The first thing we need to do to get started is create a free Auth0 account. Then we create an app in Auth0 of type "Regular Web Application".
When the app is created, note the client id and secret.
Note: We need to create a function app in Azure before proceeding with the following steps. Auth0 is going to need to use the app name in some configurations.
In the Application URIs section, fill in these settings:
- Application Login URI -
https://<app-name>.azurewebsites.net/.auth/login/auth0
- Allowed Callback URLs -
https://<app-name>.azurewebsites.net/.auth/login/auth0/callback
- Allowed Logout URLs -
https://<app-name>.azurewebsites.net/.auth/logout
The most important setting is the Allowed Callback URLs, which tells Auth0 about the callback URL that the function app authentication will use.
Note that each URL has a segment with the value auth0
. This needs to match the name we give the OIDC provider in the configuration file that we'll cover next.
Click Save Changes. Then click on the subtle Show Advanced Settings link.
In the Endpoints tab, note the OpenID Configuration URL.
Create an authentication config file
Currently, OpenID Connect providers can only be enabled in Azure Functions or App Service using a new file-based configuration. Multiple providers can be configured in the same app.

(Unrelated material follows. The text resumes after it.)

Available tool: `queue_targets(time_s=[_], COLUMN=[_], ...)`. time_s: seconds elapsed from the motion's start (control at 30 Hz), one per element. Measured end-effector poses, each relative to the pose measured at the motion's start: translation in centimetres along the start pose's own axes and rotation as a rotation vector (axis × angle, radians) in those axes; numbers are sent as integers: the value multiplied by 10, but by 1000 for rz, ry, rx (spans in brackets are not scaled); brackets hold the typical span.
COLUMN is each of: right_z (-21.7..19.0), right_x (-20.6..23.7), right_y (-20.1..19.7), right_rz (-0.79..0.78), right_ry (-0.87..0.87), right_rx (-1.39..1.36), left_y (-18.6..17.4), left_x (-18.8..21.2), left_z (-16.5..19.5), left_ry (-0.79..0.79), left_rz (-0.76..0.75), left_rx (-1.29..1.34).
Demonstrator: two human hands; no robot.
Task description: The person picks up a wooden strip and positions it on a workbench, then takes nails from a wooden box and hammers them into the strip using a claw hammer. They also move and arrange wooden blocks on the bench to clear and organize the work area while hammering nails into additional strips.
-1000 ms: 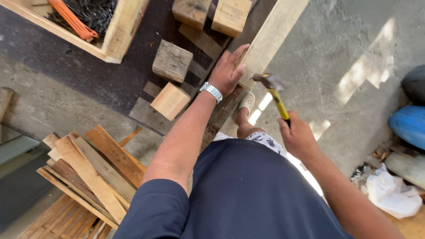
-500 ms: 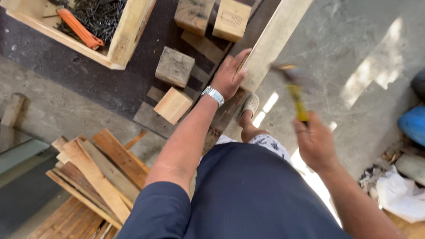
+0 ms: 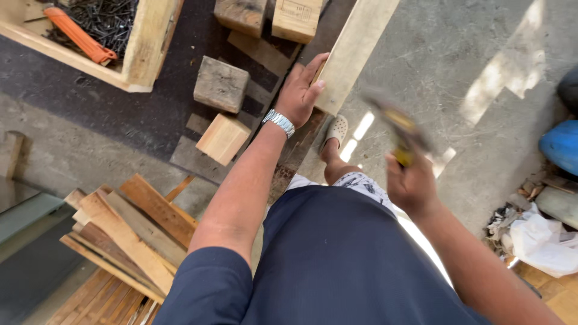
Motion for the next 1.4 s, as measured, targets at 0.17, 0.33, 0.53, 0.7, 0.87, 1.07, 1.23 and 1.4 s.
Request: queue_targets(time_s=[0.17,0.33,0.53,0.7,0.87,1.07,1.23,1.4], right_z=[0,22,44,120,195,219,245,262], right_x=[-8,-12,-18,-3,-16,-87,-151,-187], right_y=[5,21,29,19,9,-33,-65,-85], right_rz=[-23,-122,-136,-163,-257,-289,-464,-498], right_ry=[-33,115,8,137,352,135,64,-66], right_rx=[97,103,40,-28,-132,-124,-20,139], left_y=[-3,2,4,4,14,54,81,71], left_x=[-3,2,-2,-5,-9,-35,-48,-26], left_z=[11,-1,9,29,78,114,122,133], left_ry=[113,-6,81,9,-82,-277,-404,-121], left_rz=[33,7,-12,-34,22,-2,59,409], left_rx=[-41,0,-47,-210,-662,-1010,-1041,-860])
Point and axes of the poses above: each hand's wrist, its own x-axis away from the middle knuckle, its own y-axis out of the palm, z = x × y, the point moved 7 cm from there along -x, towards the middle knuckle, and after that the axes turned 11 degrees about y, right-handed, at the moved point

The config file must be located in the root of the function app. We'll create one named auth.json.
Then we place this content in the file:
{
"platform": {
"enabled": true
},
"globalValidation": {
"redirectToProvider": "auth0",
"unauthenticatedClientAction": "RedirectToLoginPage"
},
"identityProviders": {
"openIdConnectProviders": {
"auth0": {
"registration": {
"clientId": "<auth0_client_id>",
"clientCredential": {
"secretSettingName": "AUTH0_CLIENT_SECRET"
},
"openIdConnectConfiguration": {
"wellKnownOpenIdConfiguration": "https://<auth0_tenant_name>.auth0.com/.well-known/openid-configuration"
}
},
"login": {
"nameClaimType": "http://schemas.xmlsoap.org/ws/2005/05/identity/claims/name",
"scope": [ "openid", "profile", "email" ],
"loginParameterNames": []
}
}
}
},
"login": {
"tokenStore": {
"enabled": true
}
}
}
Replace the values of clientId
with the Auth0 client id, and wellKnownOpenIdConfiguration
with the OpenID configuration URL from Auth0.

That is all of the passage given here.